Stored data
# # # #
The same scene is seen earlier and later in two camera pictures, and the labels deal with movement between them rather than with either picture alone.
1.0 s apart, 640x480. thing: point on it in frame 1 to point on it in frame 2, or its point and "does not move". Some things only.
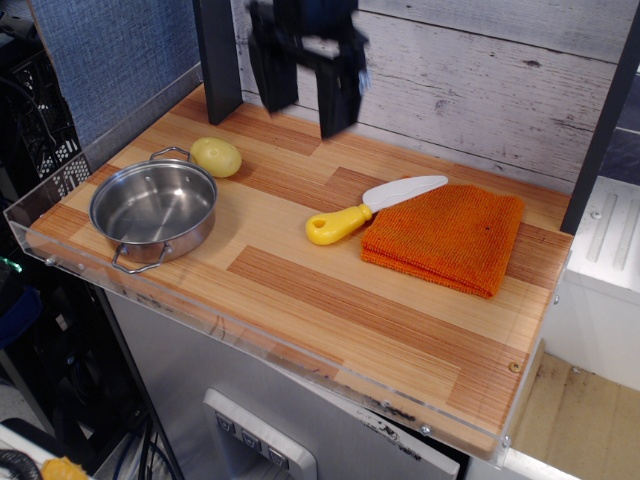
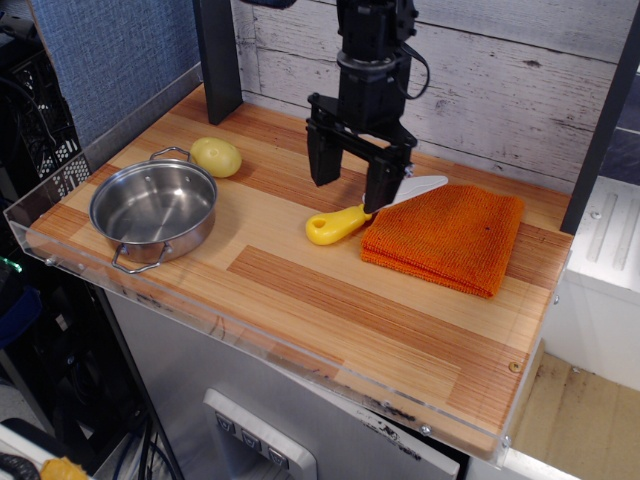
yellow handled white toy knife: x=324 y=229 does not move
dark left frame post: x=219 y=60 does not move
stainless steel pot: x=163 y=205 does not move
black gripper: x=273 y=45 to x=373 y=91
# # # #
GOAL OF THE EXERCISE:
Pull out all lines from the entries above that include the word "does".

ANSWER AREA:
1.0 s apart, 640x480. thing: point on it in frame 1 to point on it in frame 2, or its point and "does not move". Some things only.
yellow handled white toy knife: x=324 y=229 does not move
dark left frame post: x=219 y=60 does not move
stainless steel pot: x=163 y=205 does not move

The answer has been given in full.